To critics in the mainstream and further to the left, that language can seem slippery. With their talk of Medicare for All or increasing the minimum wage, these socialist candidates sound like New Deal or Great Society liberals. There’s not much discussion, yet, of classic socialist tenets like worker control or collective ownership of the means of production.
And of course, there’s overlap between what liberals and socialists call for. But even if liberals come to support single-payer health care, free college, more unions and higher wages, the divide between the two will remain. Danielle Kurtzleben, another economic analyst of Planet Money explained that for liberals, these are policies to alleviate economic misery. For socialists, these are measures of emancipation, liberating men and women from the tyranny of the market and autocracy at work. Back in the 1930s, it was said that liberalism was freedom plus groceries. The socialist, by contrast, believes that making things free makes people free.
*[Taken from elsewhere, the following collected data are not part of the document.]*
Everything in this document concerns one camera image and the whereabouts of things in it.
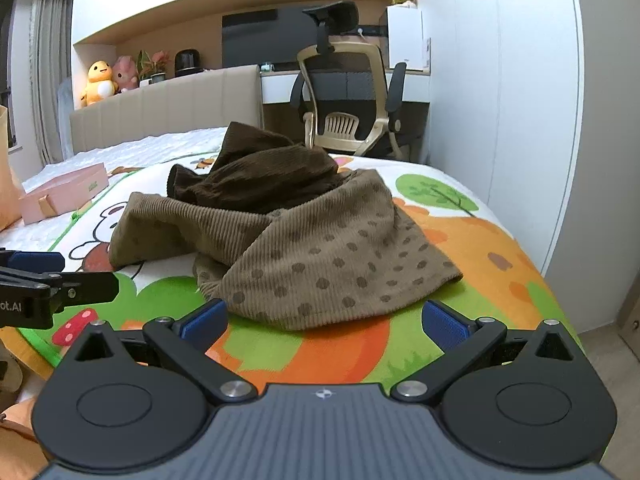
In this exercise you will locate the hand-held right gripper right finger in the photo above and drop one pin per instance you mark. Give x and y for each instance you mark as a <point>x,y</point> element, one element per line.
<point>445,325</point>

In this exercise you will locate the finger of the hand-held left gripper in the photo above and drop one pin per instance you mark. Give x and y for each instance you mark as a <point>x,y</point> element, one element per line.
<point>30,260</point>
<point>95,287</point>

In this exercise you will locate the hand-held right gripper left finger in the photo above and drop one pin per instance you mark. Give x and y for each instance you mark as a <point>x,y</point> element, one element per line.
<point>202,322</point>

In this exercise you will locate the yellow tote bag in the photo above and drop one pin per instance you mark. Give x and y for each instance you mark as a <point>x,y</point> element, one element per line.
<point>7,185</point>

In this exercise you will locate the pink gift box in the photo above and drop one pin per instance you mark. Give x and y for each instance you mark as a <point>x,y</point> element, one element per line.
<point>70,187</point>

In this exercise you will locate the cartoon giraffe printed blanket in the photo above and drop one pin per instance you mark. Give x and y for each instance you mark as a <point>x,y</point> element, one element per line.
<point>500,260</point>

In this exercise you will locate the orange cloth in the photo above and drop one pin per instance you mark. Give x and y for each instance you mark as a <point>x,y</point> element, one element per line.
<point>15,440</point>

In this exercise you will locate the yellow duck plush toy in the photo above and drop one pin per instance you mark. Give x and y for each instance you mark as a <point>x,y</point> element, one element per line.
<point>100,82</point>

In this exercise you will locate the grey curtain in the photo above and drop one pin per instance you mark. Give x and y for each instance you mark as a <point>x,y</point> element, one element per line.
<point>50,60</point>

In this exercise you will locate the window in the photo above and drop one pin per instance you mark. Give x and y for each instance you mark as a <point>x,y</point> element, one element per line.
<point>5,60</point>

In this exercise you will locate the beige upholstered bed headboard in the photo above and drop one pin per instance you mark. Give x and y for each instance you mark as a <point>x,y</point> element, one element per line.
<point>175,100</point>

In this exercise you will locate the pink plush toy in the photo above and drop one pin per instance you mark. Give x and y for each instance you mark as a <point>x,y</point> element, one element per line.
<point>125,75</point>

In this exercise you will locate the white wardrobe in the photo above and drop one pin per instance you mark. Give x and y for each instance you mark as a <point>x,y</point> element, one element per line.
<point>500,110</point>

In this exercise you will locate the potted plant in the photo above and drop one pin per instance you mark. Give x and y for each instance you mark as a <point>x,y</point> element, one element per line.
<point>152,65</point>

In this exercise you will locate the white desk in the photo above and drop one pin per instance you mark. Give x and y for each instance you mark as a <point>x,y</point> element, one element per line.
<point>277,87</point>

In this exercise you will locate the beige mesh office chair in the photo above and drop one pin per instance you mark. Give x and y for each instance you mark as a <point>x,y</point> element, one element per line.
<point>340,82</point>

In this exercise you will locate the black monitor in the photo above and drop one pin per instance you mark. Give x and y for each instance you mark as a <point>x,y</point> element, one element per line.
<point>260,45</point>

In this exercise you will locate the white box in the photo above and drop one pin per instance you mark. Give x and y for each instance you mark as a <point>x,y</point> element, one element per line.
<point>407,40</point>

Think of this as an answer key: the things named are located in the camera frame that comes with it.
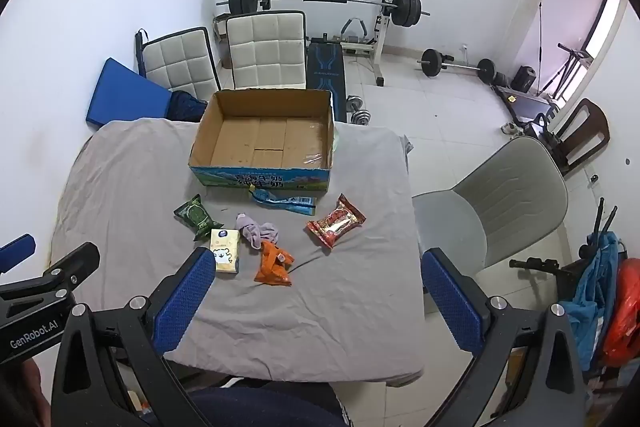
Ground black speaker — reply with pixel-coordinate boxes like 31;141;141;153
514;66;537;91

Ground green snack packet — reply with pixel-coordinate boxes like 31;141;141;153
173;194;224;242

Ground pale yellow tissue pack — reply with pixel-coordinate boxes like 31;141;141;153
209;228;241;274

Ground white barbell rack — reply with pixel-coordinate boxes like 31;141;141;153
257;0;403;86

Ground white quilted chair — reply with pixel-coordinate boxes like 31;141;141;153
140;27;222;102
225;10;307;92

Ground black padded bar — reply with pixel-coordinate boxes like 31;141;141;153
509;258;562;273

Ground person's dark blue clothing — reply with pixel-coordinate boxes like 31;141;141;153
187;382;351;427

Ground black and blue weight bench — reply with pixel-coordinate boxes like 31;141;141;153
306;36;347;124

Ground window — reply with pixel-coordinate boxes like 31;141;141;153
585;0;626;58

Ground blue folded mat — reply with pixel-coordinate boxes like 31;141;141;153
86;59;173;128

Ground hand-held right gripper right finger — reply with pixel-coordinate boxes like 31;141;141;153
421;248;587;427

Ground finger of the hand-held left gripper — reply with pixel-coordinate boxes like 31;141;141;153
0;242;101;308
0;233;37;275

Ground short barbell with black plates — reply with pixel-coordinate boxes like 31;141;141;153
417;49;497;85

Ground blue bag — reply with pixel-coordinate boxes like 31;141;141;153
559;232;628;373

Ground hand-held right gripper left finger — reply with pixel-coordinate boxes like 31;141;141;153
50;247;216;427

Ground long blue packet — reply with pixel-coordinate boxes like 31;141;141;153
248;188;318;215

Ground purple sock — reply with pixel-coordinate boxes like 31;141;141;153
236;213;282;251

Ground dark blue cloth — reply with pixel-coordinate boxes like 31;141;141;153
167;91;208;124

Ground red snack packet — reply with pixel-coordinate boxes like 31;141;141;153
306;193;367;250

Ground black treadmill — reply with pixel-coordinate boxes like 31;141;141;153
492;72;561;132

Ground brown wooden chair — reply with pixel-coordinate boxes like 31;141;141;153
547;98;611;178

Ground orange bag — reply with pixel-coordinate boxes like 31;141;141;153
600;258;640;368

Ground black rolled rod bag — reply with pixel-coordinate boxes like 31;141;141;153
133;28;151;78

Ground grey plastic chair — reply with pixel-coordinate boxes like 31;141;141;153
411;138;569;275

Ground printed cardboard box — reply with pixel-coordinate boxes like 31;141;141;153
188;89;335;194

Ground orange snack packet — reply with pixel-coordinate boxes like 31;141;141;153
254;240;295;285

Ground grey curved exercise handle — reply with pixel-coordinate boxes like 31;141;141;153
341;18;371;42

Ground black sticks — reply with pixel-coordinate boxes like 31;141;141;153
580;197;618;260

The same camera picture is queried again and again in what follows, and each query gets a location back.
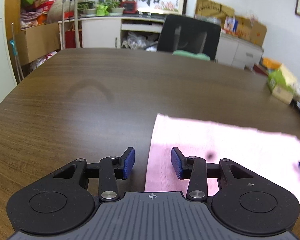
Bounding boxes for tall white cabinet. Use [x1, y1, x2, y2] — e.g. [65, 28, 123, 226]
[0, 0, 18, 116]

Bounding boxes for pink towel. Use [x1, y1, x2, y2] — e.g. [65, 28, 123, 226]
[144, 113, 300, 197]

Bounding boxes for mop with teal grip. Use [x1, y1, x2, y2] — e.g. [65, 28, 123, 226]
[8, 22, 25, 81]

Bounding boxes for open cardboard box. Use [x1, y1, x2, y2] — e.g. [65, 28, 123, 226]
[234, 15, 268, 47]

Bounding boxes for red and white bag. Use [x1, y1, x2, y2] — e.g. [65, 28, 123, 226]
[30, 51, 58, 72]

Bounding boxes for black office chair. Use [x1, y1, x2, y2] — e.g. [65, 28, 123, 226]
[156, 14, 222, 61]

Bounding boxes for orange box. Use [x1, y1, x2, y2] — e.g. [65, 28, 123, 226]
[261, 57, 282, 71]

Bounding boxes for green watering can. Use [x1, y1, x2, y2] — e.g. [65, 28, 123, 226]
[96, 4, 109, 16]

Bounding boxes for green seat cushion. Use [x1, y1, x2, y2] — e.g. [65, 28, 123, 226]
[172, 50, 211, 61]

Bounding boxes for white counter cabinet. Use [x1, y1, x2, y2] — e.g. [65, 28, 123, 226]
[78, 14, 265, 71]

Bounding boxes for potted plant in shallow dish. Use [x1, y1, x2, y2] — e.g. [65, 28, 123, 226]
[77, 1, 97, 16]
[104, 0, 125, 15]

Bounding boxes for red paper bag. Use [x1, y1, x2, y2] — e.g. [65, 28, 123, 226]
[64, 28, 78, 49]

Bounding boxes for red box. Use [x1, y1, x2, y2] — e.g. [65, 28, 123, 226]
[33, 0, 56, 12]

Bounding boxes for small colourful box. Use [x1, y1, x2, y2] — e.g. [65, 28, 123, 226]
[223, 16, 239, 32]

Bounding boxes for clear plastic bag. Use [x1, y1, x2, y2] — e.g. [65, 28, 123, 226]
[121, 31, 148, 49]

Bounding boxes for large brown cardboard box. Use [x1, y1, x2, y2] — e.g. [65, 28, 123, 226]
[15, 22, 61, 64]

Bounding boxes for stack of pink cloth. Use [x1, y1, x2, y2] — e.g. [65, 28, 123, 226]
[20, 11, 38, 30]

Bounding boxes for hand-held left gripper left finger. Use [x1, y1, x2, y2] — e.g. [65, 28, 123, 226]
[52, 147, 136, 202]

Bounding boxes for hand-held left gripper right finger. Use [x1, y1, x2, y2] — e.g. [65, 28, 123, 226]
[171, 147, 256, 203]

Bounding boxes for green tissue box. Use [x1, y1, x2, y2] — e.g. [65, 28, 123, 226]
[267, 63, 299, 105]

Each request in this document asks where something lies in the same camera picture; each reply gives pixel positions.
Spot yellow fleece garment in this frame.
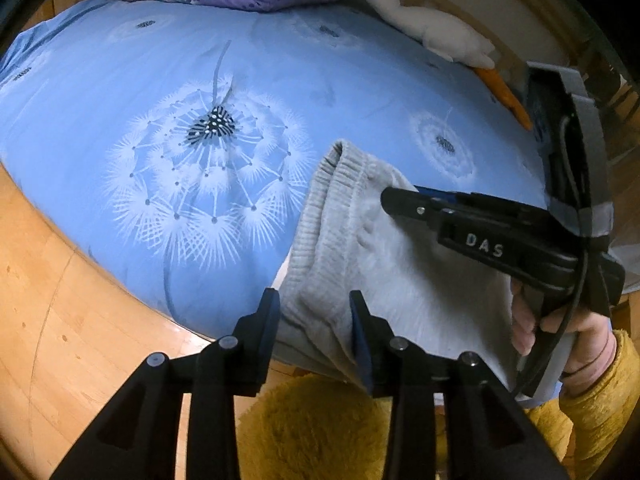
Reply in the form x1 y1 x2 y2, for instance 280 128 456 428
237 375 576 480

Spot wooden bed frame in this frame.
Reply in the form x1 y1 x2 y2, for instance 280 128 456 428
385 0 640 126

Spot person's right forearm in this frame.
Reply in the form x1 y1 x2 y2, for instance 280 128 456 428
525 330 640 480

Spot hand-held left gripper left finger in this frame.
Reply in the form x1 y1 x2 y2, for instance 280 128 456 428
50 287 282 480

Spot grey pants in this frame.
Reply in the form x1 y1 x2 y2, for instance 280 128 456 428
272 139 561 408

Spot blue dandelion print blanket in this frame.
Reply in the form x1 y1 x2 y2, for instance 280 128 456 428
0 0 551 346

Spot black cable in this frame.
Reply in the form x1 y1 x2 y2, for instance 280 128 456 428
510 112 593 396

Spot dark hair tie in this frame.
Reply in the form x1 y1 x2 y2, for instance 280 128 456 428
562 347 617 376

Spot person's right hand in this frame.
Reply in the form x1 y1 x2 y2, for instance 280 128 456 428
510 280 617 376

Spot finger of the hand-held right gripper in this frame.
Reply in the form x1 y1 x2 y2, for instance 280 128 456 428
381 186 443 223
414 185 548 221

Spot white goose plush toy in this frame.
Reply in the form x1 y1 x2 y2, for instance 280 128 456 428
340 0 533 131

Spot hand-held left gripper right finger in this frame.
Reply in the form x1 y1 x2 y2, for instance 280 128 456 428
348 290 571 480
According to Danielle Kurtzleben, it’s also important to remember that the traffic between socialism and liberalism has always been wide. The 10-point program of Marx and Engels’s “Communist Manifesto” included demands that are now boilerplate: universal public education, abolition of child labor and a progressive income tax. It can take a lot of socialists to get a little liberalism: It was socialists in Europe, after all, who won the right to vote, freedom of speech and parliamentary democracy. Given how timid and tepid American liberalism has become, it’s not surprising that a more arresting term helps get the conversation going. Sometimes nudges need a nudge.
Still, today’s socialism is just getting started. It took Lincoln a decade plus a civil war, and the decision of black slaves to defy their masters, rushing to join advancing Union troops to come to the position that free labor meant immediate abolition.
In magazines and on websites, in reading groups and party chapters, socialists are debating the next steps: state ownership of certain industries, worker councils and economic cooperatives, sovereign wealth funds. Once upon a time, such conversations were the subject of academic satire and science fiction. Now they’re getting out the vote and driving campaigns. It’s too soon to tell whether they’ll spill over into Congress, but events have a way of converting barroom chatter into legislative debate.
As Corey Robin noted, socialism is not journalists, intellectuals or politicians armed with a policy agenda. As Marx and Engels understood, this was one of their core insights, what distinguished them from other socialist thinkers, ever ready with their blueprints, it is workers who get us there, who decide what and where “there” is. That, too, is a kind of freedom. Socialist freedom.